▶ _PROBLEM TO WORK ON_: The answer should consist of the full listing below, repeated exactly and free of pictures.

▶ _SOURCE MATERIAL_:
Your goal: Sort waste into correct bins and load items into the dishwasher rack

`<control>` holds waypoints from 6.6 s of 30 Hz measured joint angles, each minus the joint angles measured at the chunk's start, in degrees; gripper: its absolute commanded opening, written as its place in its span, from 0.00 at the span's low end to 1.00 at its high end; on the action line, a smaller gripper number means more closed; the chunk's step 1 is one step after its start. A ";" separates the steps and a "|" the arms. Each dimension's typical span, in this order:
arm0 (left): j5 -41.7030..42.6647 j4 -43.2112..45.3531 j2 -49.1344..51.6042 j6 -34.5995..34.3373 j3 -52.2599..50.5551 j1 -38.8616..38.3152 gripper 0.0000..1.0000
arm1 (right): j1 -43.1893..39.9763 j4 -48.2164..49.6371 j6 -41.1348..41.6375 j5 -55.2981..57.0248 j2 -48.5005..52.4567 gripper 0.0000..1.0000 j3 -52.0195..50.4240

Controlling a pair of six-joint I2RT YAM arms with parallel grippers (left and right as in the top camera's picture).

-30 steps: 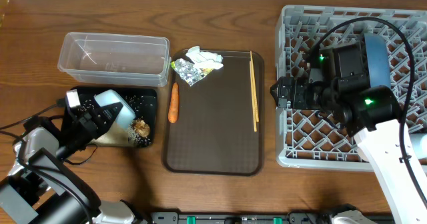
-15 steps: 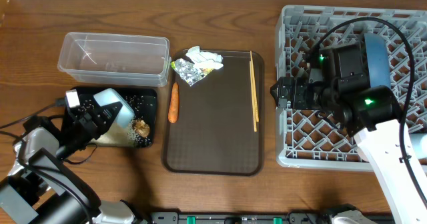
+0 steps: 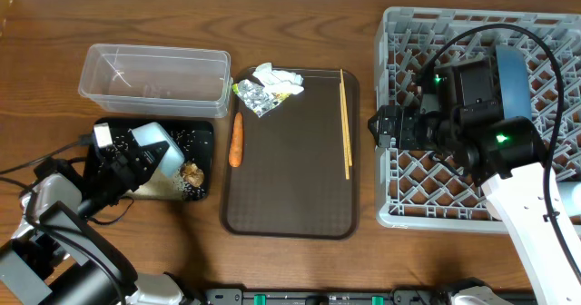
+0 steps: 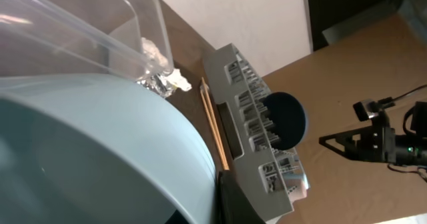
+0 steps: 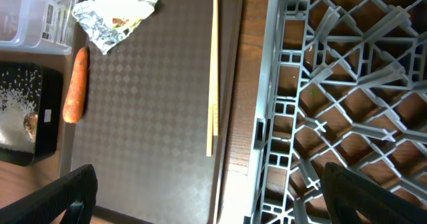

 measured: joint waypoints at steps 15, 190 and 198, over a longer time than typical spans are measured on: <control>0.04 1.73 0.00 -6.38 -0.07 -0.57 0.06 | 0.00 0.09 0.92 -0.04 0.00 0.99 0.00; -49.35 112.30 30.25 -110.42 23.43 -89.02 0.06 | -19.47 -14.51 1.95 0.02 -10.88 0.99 0.00; -50.42 111.60 30.25 -111.06 23.43 -89.72 0.34 | -19.47 -14.56 1.95 0.00 -10.88 0.99 0.00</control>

▶ _REPLY_:
Your goal: Sort waste into correct bins and load items into the dishwasher rack

`<control>` holds waypoints from 6.6 s of 30 Hz measured joint angles, each minus the joint angles measured at the chunk's start, in degrees; gripper: its absolute commanded opening, written as its place in its span, from 0.00 at the span's low end to 1.00 at its high end; on the action line, a smaller gripper number means more closed; the chunk's step 1 is one step after its start. A ";" separates the steps and a "|" the arms. Each dimension's typical span, in this order:
arm0 (left): j5 -41.7030..42.6647 j4 -43.2112..45.3531 j2 -49.1344..51.6042 j6 -34.5995..34.3373 j3 -52.2599..50.5551 j1 -38.8616..38.3152 gripper 0.0000..1.0000
arm1 (right): j1 -43.1893..39.9763 j4 -48.2164..49.6371 j6 -41.1348..41.6375 j5 -55.2981..57.0248 j2 -48.5005..52.4567 gripper 0.0000..1.0000 j3 -52.0195..50.4240

Controlling a pair of six-joint I2RT YAM arms with parallel grippers (left and right as in the top camera's picture).

-30 steps: 
-15 steps: 
+0 steps: 
+0 steps: 
+0 steps: 

 measured: joint waypoints at steps 15, 190 and 198, over a longer time than typical spans are measured on: <control>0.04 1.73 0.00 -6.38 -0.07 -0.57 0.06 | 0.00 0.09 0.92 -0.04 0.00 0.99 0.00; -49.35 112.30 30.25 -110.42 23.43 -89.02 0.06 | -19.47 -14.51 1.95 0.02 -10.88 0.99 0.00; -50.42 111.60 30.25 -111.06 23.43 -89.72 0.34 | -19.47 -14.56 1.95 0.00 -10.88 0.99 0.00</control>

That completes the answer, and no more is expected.